▶ _Task_: Nothing but the lines from the one with "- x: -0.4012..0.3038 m" down to the one with "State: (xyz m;" should be returned, exactly and with both ends included, from the material below.

▶ _Dataset excerpt_:
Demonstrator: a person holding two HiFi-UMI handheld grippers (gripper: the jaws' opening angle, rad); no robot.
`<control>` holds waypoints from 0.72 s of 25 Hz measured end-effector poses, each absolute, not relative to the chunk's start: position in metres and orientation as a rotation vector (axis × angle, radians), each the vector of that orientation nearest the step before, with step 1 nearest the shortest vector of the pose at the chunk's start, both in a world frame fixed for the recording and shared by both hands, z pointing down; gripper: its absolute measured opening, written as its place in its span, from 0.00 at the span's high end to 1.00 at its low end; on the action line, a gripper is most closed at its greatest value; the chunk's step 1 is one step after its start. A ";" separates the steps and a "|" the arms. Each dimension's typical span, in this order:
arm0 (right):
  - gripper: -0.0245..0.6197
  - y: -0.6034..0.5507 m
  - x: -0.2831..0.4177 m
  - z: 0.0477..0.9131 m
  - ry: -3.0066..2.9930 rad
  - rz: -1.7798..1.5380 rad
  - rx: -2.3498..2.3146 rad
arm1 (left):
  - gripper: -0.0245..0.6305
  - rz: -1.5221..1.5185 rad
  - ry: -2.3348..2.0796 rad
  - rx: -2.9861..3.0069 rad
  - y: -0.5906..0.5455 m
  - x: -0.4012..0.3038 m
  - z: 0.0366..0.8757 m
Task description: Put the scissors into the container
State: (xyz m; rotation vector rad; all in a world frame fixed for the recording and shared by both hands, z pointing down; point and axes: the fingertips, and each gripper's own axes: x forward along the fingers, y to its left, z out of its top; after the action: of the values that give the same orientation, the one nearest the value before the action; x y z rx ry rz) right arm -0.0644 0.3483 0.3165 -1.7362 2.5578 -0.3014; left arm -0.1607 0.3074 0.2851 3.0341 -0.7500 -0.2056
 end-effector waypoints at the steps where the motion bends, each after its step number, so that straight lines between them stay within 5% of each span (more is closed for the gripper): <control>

▶ _Finished exercise_:
  - x: -0.4012..0.3038 m
  - z: 0.0366..0.8757 m
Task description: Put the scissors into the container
State: (xyz m; rotation vector rad; all in a world frame fixed for the recording and shared by both hands, z pointing down; point and axes: the fingertips, and each gripper's own axes: x forward along the fingers, y to its left, z out of its top; after the action: of the values that give the same orientation, the one nearest the value before the action; x y z rx ry rz) right arm -0.0644 0.3483 0.3165 -1.7362 2.5578 -0.3014; left arm -0.1607 0.3074 0.2851 3.0341 -0.7500 -0.2056

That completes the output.